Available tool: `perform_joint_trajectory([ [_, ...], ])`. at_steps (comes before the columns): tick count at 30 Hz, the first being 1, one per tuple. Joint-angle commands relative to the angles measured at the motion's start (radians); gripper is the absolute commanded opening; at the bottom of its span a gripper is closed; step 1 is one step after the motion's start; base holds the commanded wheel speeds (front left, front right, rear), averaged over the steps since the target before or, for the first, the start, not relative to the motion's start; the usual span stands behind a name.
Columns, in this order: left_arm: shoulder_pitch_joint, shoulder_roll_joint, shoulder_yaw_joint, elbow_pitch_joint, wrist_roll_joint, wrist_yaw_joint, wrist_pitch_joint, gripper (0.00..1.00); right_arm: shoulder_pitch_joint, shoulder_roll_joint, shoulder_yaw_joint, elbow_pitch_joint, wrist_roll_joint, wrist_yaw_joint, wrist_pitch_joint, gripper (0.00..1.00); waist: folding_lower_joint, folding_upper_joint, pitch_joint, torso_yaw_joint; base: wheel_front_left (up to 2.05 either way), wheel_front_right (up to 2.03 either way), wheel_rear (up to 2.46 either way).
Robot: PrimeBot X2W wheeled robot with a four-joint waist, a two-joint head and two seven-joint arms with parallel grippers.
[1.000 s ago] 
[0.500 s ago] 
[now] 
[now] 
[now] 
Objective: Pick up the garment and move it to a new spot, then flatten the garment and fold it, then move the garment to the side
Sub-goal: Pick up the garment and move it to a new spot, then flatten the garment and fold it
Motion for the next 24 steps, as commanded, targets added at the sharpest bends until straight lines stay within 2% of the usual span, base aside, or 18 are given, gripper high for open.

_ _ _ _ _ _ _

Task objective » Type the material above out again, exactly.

Answer to the problem »
Available tool: `perform_joint_trajectory([ [_, ...], ])`. at_steps (comes before the columns): tick count at 30 Hz, the first being 1, one per tuple. Joint-angle commands relative to the angles measured at the motion's start (radians); gripper is the absolute commanded opening; at the bottom of its span a gripper is closed; step 1 is one step after the motion's start; base holds the commanded wheel speeds (front left, front right, rear), averaged over the steps since the target before or, for the first, the start, not relative to the motion's start; the usual span stands behind a name.
Columns, in this order: left_arm: shoulder_pitch_joint, shoulder_roll_joint, shoulder_yaw_joint, elbow_pitch_joint, wrist_roll_joint, wrist_yaw_joint, wrist_pitch_joint, gripper (0.00..1.00); right_arm: shoulder_pitch_joint, shoulder_roll_joint, shoulder_yaw_joint, elbow_pitch_joint, wrist_roll_joint, wrist_yaw_joint, wrist_pitch_joint, gripper (0.00..1.00); waist: folding_lower_joint, folding_upper_joint, pitch_joint, torso_yaw_joint; base: wheel_front_left (up to 2.05 either way), wheel_front_right (up to 2.03 either way), wheel_rear (up to 2.46 either way).
Robot: PrimeBot X2W wheeled robot with a four-joint waist, a two-joint head and two seven-joint arms with parallel grippers.
[1.000 s ago] 
[0.500 s ago] 
[now] 
[now] 
[now] 
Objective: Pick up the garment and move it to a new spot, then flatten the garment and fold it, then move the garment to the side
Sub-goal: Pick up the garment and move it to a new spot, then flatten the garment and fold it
Motion for the next 24 steps, as commanded, targets added at the sharpest bends until straight lines stay within 2% of the usual span, base aside, or 18 are given, gripper high for open.

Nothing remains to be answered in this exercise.